Decisiones para el RST
Figura 4. Integración de la información para una óptima decisión durante el RST (Arden et al., 2016)

Conclusiones acerca de los Documentos de Consenso en el Deporte

Después de todo lo expuesto anteriormente, ¿son útiles los documentos de consenso en el deporte?, la respuesta es SI. La justificación proviene de que los documentos de consenso en el deporte son una entidad supra-dimensional, conformados por las evidencias que los profesionales seleccionados para el documento consideran más adecuadas y consistentes.

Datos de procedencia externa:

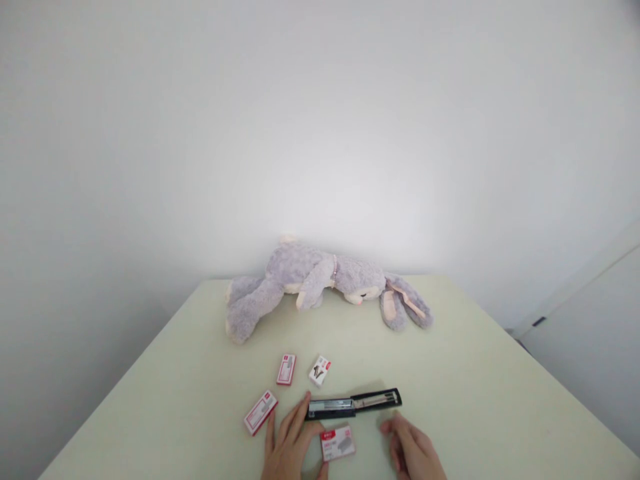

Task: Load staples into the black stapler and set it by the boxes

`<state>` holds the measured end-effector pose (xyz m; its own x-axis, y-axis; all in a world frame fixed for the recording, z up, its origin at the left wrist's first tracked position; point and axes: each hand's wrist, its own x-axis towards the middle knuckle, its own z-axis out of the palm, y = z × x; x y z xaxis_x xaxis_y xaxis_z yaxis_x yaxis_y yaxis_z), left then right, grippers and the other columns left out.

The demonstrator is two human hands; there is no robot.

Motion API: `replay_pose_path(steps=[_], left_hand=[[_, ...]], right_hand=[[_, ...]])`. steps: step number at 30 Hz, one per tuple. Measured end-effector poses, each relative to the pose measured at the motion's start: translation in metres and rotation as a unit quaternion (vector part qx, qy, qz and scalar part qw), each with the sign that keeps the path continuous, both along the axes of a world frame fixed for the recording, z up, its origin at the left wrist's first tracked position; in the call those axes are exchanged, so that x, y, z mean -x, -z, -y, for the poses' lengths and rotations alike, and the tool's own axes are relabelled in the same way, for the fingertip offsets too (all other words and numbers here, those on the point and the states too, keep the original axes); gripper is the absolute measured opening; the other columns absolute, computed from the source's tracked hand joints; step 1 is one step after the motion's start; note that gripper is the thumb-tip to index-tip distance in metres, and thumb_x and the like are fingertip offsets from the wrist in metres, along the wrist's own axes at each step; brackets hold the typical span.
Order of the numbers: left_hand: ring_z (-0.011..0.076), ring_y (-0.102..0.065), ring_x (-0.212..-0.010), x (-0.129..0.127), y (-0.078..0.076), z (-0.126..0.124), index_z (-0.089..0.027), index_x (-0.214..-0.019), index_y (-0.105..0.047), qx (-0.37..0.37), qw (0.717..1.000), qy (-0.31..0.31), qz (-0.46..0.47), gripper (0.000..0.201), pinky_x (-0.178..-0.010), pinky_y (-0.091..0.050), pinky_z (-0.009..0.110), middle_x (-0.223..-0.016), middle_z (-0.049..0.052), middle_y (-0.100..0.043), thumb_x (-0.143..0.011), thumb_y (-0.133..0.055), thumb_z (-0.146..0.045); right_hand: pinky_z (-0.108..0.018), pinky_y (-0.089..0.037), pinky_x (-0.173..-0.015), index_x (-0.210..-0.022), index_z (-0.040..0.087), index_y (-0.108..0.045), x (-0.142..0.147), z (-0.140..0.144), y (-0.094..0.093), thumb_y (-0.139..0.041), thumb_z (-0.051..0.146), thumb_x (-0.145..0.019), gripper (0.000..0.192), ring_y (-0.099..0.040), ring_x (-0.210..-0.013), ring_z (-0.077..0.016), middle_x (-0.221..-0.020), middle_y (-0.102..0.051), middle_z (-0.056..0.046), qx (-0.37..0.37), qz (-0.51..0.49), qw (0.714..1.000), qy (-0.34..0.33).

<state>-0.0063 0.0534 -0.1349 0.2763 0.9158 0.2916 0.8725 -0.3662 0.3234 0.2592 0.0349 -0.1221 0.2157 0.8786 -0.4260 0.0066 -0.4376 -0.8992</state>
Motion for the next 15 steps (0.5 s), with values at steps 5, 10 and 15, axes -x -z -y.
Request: replay_pose_path(steps=[5, 10, 15], left_hand=[[0.033, -0.053, -0.137, 0.012, -0.009, -0.007, -0.041, -0.117, -0.068, 0.048, 0.997, 0.06, -0.002, 0.051, -0.115, -0.031, 0.069, -0.162, 0.001, -0.042, -0.069, -0.074, -0.026], [0.0316, -0.053, -0.138, 0.026, -0.014, -0.012, -0.043, -0.12, -0.067, 0.065, 0.992, 0.105, -0.01, 0.045, -0.114, -0.037, 0.066, -0.159, 0.0, -0.046, -0.077, -0.077, -0.039], [0.0274, -0.055, -0.138, 0.037, -0.016, -0.016, -0.04, -0.123, -0.066, 0.042, 0.989, 0.142, -0.009, 0.044, -0.117, -0.041, 0.055, -0.155, 0.001, -0.051, -0.081, -0.076, -0.042]], right_hand=[[-0.023, -0.023, -0.046, -0.079, 0.019, -0.062, 0.039, -0.006, 0.013, -0.055, 0.085, -0.076, 0.067, -0.036, -0.044, -0.0087, -0.048, -0.046, 0.007, -0.028, 0.003, 0.984, -0.176], [-0.024, -0.027, -0.051, -0.072, 0.021, -0.058, 0.047, -0.014, 0.022, -0.06, 0.082, -0.075, 0.061, -0.043, -0.052, -0.0115, -0.058, -0.054, 0.002, -0.054, 0.045, 0.985, -0.156], [-0.025, -0.025, -0.05, -0.08, 0.022, -0.059, 0.03, -0.007, 0.013, -0.058, 0.075, -0.081, 0.053, -0.04, -0.048, -0.0127, -0.051, -0.044, 0.007, -0.062, 0.149, 0.976, -0.146]])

En resumen, las ejemplicaciones mostradas en los documentos de consenso en el deporte para determinar las conceptualizaciones más adecuadas para las lesiones deportivas y temas relacionados (severidad, recidiva y clasificación de las lesiones). Un sistema de clasificación para el “Groin Pain” (aquellas relacionadas con las entidades clínicas, con la cadera y otras condiciones que provocan dolor en la ingle). Y una serie de recomendaciones sobre la toma de decisiones acerca del Return to Sport (definición, modelos para guiar el proceso y evidencia para informar la toma de decisiones del RTS). 

Bibliografía

  1. Real Academia Española. (2018). Ético. Diccionario de la lengua española (22.aed). Recuperado de http://dle.rae.es/?id=AP0O6TO
  2. Alonso, J. A. (2016). Análisis crítico de documentos científicos. Búsqueda y manejo de fuentes documentales y otros recursos. Máster Prevención y Readaptación de Lesiones Físico-Deportivas en el Fútbol. Madrid: REFF.
  3. Fuller, C. W., Ekstrand, J., Junge, A., Andersen, T. E., Bahr, R., Dvorak, J., Hägglund, M., McCrory, P. & Meeuwisse, W. H. (2006). Consensus statement on injury definitions and data collection procedures in studies of football (soccer) injuries. British Journal of Sports Medicine, 40(3), 193-201.
  4. Weir, A., et al. (2015). Doha agreement meeting on terminology and definitions in groin pain in athletes. British Journal of Sport Medicine, 49(12), 768-774.
  5. Ardern, C. L., et al. (2016). 2016 Consensus statement on return to sport from the First World Congress in Sports Physical Therapy. British Journal of Sports Medicine, 50(14), 853-864.